Skills-First Architecture
Skills are plain markdown files — easy to write, version control, and share. Zeph matches skills by embedding similarity, not keywords, so “check disk space” finds the system-info skill even without exact keyword overlap. Edit a SKILL.md file and changes apply immediately via hot-reload, no restart required.

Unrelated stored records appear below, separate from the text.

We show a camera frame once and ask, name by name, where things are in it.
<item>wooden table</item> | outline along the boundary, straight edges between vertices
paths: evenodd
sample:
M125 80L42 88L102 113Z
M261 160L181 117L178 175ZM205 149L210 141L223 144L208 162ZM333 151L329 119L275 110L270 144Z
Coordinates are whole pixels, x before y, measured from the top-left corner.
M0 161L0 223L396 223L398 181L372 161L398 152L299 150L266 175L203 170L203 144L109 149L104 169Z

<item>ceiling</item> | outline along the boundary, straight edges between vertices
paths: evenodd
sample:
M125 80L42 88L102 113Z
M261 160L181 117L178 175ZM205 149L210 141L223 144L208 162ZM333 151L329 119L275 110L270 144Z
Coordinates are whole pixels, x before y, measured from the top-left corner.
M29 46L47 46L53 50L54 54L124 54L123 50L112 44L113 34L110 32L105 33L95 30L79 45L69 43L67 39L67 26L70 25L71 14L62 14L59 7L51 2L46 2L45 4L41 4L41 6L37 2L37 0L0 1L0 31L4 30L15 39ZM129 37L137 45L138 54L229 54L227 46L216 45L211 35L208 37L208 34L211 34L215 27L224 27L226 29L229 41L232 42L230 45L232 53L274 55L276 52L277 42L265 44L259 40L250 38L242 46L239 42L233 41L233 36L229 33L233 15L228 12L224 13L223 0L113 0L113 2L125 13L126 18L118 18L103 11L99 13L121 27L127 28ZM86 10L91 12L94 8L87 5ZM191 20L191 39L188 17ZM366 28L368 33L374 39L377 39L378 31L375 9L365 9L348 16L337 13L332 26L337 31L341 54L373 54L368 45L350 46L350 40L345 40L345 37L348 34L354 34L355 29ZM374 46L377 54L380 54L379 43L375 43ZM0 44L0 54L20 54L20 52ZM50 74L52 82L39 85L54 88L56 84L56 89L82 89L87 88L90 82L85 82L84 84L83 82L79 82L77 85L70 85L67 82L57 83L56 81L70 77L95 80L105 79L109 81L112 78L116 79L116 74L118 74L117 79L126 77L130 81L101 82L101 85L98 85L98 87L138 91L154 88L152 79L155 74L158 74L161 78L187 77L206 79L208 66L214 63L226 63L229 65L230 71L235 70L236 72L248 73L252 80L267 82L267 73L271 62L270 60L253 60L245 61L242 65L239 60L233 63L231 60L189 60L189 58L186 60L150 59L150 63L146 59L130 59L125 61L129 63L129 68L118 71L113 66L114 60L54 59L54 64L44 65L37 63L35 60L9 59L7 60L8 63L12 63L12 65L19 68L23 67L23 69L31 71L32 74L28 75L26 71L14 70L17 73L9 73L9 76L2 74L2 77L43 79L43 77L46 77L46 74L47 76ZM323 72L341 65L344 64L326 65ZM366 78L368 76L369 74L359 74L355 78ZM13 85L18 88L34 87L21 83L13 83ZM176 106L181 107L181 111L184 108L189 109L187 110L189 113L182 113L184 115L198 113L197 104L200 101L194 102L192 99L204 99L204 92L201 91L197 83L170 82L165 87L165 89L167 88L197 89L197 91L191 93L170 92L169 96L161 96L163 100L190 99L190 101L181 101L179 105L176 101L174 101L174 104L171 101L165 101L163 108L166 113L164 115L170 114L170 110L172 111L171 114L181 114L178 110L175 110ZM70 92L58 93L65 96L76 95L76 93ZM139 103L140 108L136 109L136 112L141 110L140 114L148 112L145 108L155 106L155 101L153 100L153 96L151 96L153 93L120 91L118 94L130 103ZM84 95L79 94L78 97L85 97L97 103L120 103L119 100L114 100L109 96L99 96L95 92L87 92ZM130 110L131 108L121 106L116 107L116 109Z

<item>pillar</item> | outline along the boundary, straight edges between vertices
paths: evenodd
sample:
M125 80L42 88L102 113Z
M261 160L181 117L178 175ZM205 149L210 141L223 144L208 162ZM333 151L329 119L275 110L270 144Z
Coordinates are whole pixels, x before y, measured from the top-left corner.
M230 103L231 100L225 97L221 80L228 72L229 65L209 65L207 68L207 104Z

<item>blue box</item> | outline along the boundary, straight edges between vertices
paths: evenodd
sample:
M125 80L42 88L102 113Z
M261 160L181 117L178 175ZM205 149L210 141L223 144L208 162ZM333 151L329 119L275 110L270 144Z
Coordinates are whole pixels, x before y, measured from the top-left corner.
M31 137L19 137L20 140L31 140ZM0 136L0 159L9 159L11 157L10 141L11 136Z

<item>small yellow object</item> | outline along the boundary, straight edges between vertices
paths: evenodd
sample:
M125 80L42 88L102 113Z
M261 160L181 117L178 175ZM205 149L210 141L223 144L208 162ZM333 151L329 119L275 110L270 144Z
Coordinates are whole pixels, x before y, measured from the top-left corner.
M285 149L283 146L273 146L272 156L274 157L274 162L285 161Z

Skills evolve autonomously: when the agent detects repeated failures via the multi-language FeedbackDetector (supporting 7 languages), it reflects on the cause and generates improved skill versions. Wilson score re-ranking ensures that well-performing skills surface first.
Task Orchestration
For complex goals, Zeph decomposes work into a task DAG and executes it with parallel scheduling:
- Plan template caching — successful plans are cached by goal embedding, so similar future requests reuse an adapted template instead of replanning from scratch (50% cost reduction, 27% latency improvement).
- Tool dependency graph — tools declare ordering constraints (
requiresfor hard gates,prefersfor soft boosts), enabling the agent to present tools in the right sequence without hardcoded execution order.
Privacy and Security
Run fully local with Ollama — no API calls, no data leaves your machine. Store API keys in an age-encrypted vault instead of plaintext environment variables. Tools are sandboxed: configure allowed directories, block network access from shell commands, require confirmation for destructive operations like rm or git push --force. Imported skills start in quarantine with restricted tool access until explicitly trusted. Content from untrusted sources (web scraping, tool output, MCP servers) is sanitized through a multi-layer isolation pipeline before reaching the agent.
Multi-Channel
Deploy Zeph across CLI, TUI dashboard, Telegram, Discord, and Slack with consistent feature parity across all channels. The TUI provides real-time metrics, a command palette, and live status indicators for background operations. All 7 channels support the same 16-method Channel trait — no feature is silently missing in any mode.
Lightweight and Fast
Zeph compiles to a single Rust binary (~12 MB). No Python runtime, no Node.js, no JVM dependency. Native async throughout with no garbage collector overhead. Builds and runs on Linux, macOS, and Windows across x86_64 and ARM64 architectures.